(Records supplied begins)
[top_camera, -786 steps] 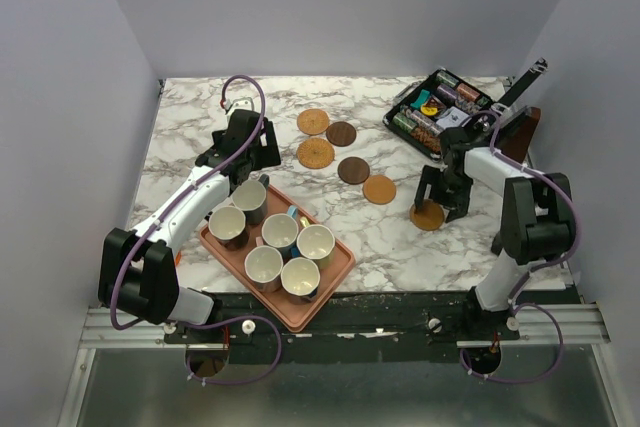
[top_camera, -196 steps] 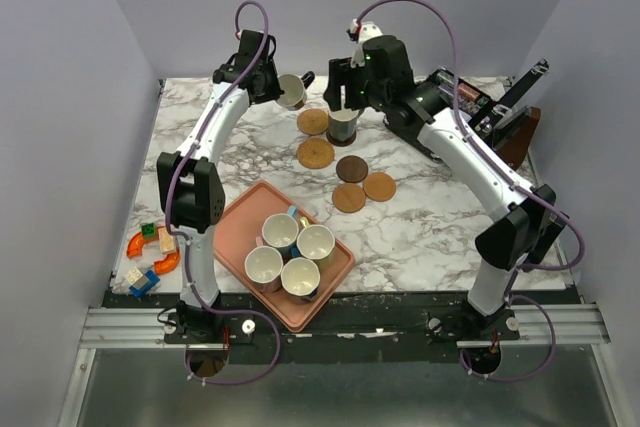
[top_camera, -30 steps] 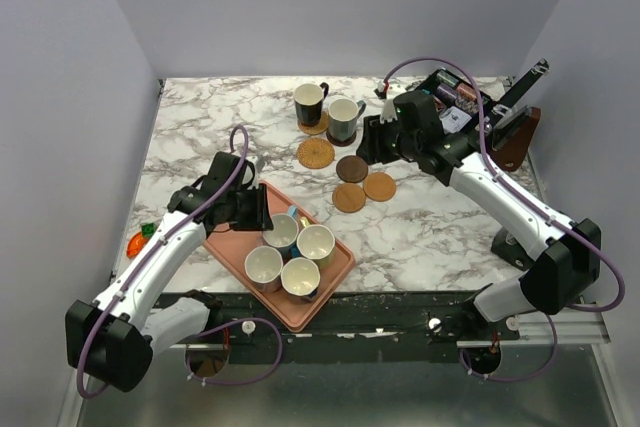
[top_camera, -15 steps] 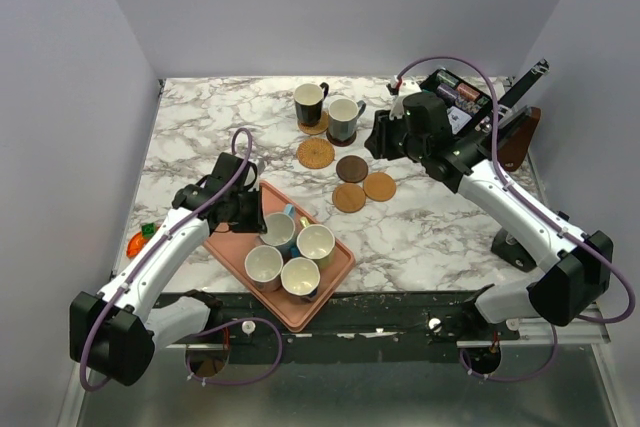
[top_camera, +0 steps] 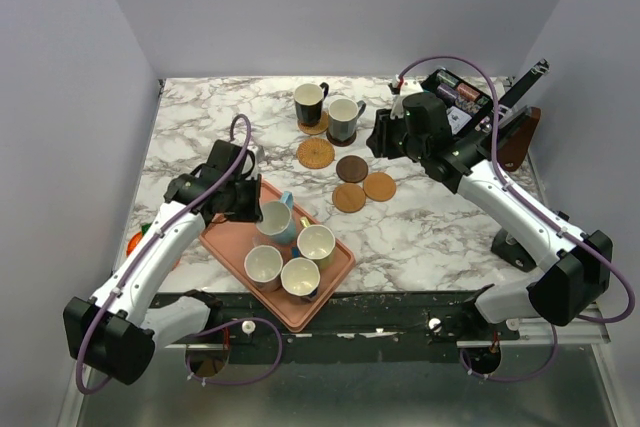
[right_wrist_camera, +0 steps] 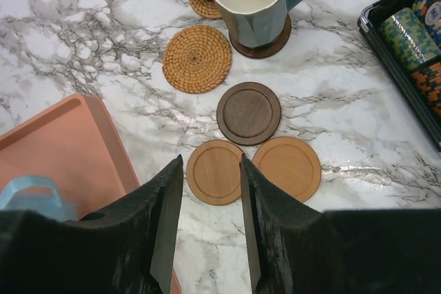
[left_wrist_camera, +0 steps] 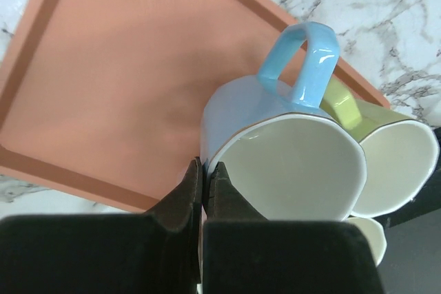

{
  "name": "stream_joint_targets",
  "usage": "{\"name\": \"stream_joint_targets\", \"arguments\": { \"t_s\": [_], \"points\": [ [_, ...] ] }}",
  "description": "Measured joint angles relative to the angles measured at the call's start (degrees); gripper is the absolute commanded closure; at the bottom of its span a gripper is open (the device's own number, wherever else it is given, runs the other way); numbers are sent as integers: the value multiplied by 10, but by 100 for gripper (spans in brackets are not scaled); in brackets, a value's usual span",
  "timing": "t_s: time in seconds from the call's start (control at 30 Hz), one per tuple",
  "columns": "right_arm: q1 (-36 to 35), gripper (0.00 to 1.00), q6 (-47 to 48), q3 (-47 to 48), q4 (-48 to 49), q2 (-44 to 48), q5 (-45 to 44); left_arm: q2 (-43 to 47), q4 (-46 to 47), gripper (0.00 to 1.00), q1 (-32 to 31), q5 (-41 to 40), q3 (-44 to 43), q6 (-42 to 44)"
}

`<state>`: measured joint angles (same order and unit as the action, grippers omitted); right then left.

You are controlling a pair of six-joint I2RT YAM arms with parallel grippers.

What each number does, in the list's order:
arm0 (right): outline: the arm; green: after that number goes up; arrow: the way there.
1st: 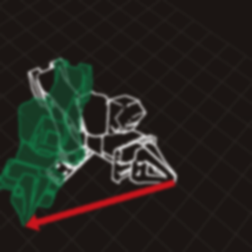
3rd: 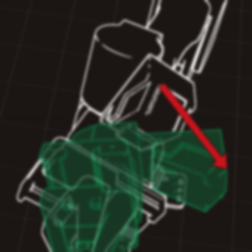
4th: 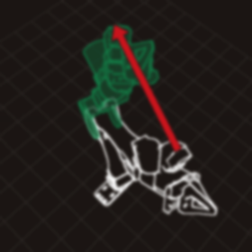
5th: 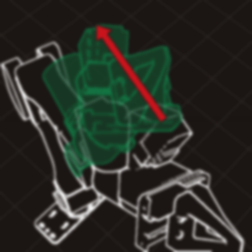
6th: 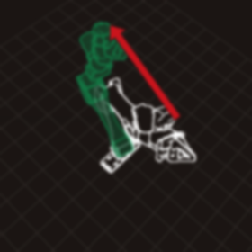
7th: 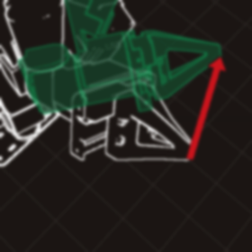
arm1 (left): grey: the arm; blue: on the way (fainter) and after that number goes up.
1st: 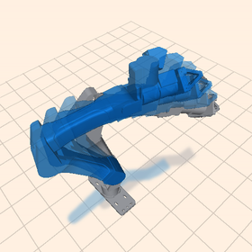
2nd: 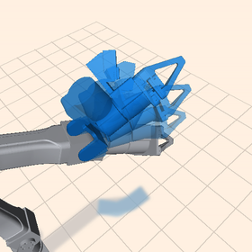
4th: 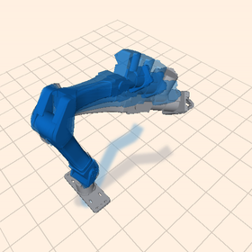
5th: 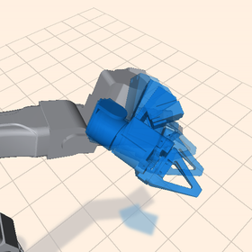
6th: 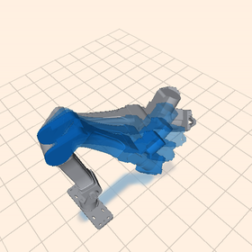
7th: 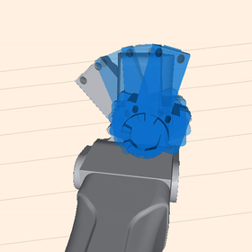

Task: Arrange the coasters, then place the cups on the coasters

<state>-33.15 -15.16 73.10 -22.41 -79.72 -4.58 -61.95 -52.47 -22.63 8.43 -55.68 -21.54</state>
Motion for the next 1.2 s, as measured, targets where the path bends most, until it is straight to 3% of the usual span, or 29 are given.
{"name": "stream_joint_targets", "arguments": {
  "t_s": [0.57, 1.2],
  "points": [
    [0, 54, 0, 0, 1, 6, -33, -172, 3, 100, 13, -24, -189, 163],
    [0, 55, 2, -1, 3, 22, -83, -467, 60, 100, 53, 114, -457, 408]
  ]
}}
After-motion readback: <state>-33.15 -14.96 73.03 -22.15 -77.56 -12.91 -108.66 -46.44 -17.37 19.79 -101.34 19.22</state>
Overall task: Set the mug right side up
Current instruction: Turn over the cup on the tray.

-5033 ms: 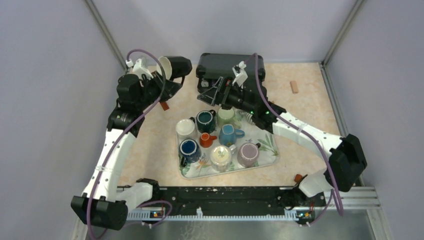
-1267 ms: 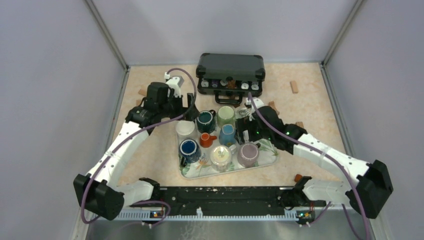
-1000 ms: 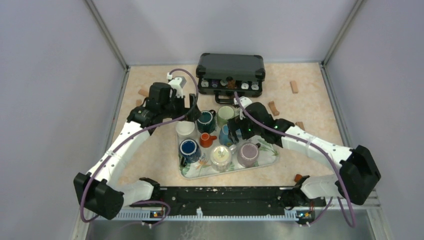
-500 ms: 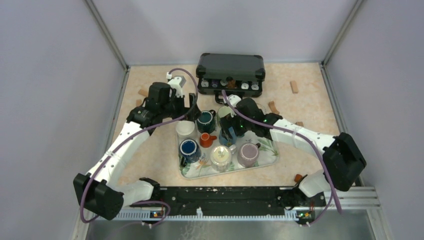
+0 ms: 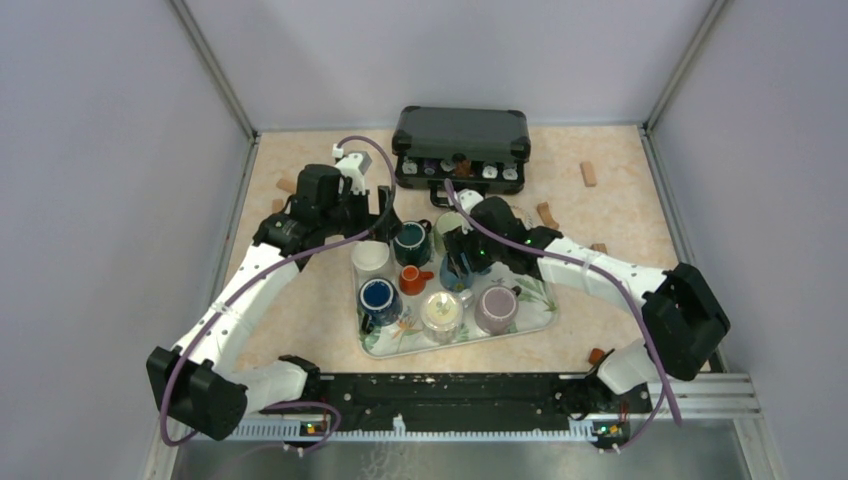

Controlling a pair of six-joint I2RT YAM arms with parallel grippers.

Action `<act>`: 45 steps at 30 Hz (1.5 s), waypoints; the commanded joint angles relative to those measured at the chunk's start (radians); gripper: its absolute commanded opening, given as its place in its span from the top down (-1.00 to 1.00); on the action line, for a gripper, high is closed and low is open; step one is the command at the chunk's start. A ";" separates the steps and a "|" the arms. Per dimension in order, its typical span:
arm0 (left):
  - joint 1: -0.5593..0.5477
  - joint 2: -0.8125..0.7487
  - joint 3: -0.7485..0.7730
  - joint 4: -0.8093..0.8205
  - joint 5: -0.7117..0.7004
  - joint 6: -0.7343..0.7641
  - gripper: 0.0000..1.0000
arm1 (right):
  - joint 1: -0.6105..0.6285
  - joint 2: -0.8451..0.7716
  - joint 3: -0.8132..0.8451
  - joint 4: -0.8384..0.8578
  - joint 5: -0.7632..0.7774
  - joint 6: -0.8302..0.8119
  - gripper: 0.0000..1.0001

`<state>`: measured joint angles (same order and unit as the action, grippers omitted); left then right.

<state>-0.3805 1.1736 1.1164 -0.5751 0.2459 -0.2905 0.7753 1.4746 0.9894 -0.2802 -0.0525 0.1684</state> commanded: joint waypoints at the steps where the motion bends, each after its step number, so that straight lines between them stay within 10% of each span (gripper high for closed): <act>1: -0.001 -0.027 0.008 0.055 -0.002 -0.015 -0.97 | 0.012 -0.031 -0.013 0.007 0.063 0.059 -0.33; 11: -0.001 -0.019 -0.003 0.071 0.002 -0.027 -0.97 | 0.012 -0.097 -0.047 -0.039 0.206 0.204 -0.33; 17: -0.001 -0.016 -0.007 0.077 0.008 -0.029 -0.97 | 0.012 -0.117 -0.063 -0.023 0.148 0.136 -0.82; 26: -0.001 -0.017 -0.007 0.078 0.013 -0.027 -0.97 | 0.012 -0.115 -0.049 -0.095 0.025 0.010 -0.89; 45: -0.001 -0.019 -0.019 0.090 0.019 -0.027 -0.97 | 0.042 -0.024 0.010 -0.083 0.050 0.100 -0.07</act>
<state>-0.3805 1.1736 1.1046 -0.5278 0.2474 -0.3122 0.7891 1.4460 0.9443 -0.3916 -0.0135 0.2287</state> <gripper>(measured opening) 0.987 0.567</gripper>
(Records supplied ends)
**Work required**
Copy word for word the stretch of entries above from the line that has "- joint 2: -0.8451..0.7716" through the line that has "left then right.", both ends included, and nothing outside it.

**Response area**
  - joint 2: -0.8451..0.7716
  - joint 3: -0.8132..0.8451
  - joint 4: -0.8384..0.8578
  - joint 5: -0.7632..0.7774
  - joint 6: -0.8302..0.8119
  - gripper: 0.0000..1.0001

`<state>`: measured joint angles (same order and unit as the action, grippers omitted); left then right.

What the exercise required has been answered in full.